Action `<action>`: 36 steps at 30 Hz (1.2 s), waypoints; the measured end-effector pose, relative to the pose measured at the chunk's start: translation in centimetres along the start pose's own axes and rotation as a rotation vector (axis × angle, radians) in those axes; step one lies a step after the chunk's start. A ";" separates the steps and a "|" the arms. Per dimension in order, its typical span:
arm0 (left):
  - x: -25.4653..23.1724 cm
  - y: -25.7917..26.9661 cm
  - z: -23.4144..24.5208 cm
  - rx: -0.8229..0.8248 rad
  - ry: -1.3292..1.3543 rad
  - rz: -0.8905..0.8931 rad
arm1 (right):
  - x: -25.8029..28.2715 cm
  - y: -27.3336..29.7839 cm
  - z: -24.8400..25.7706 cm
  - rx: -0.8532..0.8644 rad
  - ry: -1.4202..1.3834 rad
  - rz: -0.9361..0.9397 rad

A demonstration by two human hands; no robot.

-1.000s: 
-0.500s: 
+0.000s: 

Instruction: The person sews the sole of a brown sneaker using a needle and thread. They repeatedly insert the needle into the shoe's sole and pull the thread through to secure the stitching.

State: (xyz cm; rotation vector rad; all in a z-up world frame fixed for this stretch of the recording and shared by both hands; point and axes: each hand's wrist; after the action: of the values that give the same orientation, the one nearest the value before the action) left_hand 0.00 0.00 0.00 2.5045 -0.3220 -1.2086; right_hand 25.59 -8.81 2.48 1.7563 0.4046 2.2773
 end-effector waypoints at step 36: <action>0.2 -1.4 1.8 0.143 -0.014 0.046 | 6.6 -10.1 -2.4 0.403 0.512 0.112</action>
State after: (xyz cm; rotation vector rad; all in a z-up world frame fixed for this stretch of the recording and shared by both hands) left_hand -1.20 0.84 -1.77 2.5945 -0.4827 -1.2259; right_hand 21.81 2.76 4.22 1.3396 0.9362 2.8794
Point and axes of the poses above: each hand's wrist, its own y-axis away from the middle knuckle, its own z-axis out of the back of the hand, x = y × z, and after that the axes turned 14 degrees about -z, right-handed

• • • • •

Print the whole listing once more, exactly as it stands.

Action `<action>`: 36 steps at 30 Hz (1.2 s), waypoints; the measured end-effector pose, relative to the pose measured at the chunk's start: translation in centimetres along the start pose's own axes and rotation as a rotation vector (axis × angle, radians) in those axes; step one lies a step after the chunk's start. A ";" separates the steps and a "|" the arms. Per dimension in order, its typical span:
arm0 (left):
  - x: -25.4653..23.1724 cm
  - y: -25.7917..26.9661 cm
  - z: -23.4144..24.5208 cm
  - rx: -0.8229..0.8248 rad
  - ry: -1.3292..1.3543 rad
  - rz: -0.8905..0.8931 rad
arm1 (right):
  - x: -25.8029..28.2715 cm
  - y: -27.3336..29.7839 cm
  - z: -24.8400..25.7706 cm
  - rx: -0.8532..0.8644 rad
  - ry: -1.4202..1.3834 rad
  - rz: -0.9361..0.9397 rad

A demonstration by two human hands; no robot.

-1.000s: 
-0.500s: 
+0.000s: 

Instruction: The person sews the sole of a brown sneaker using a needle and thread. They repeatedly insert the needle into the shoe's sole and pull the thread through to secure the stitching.

State: (xyz cm; rotation vector rad; all in a z-up world frame fixed for this stretch of the recording and shared by both hands; point and axes: each hand's wrist; after the action: of the values that give the same orientation, the one nearest the value before the action) left_hand 0.00 0.00 0.00 2.5045 -0.3220 -1.2086; right_hand 25.59 -8.81 2.48 1.7563 0.4046 2.2773
 end-effector waypoints at step 36: <action>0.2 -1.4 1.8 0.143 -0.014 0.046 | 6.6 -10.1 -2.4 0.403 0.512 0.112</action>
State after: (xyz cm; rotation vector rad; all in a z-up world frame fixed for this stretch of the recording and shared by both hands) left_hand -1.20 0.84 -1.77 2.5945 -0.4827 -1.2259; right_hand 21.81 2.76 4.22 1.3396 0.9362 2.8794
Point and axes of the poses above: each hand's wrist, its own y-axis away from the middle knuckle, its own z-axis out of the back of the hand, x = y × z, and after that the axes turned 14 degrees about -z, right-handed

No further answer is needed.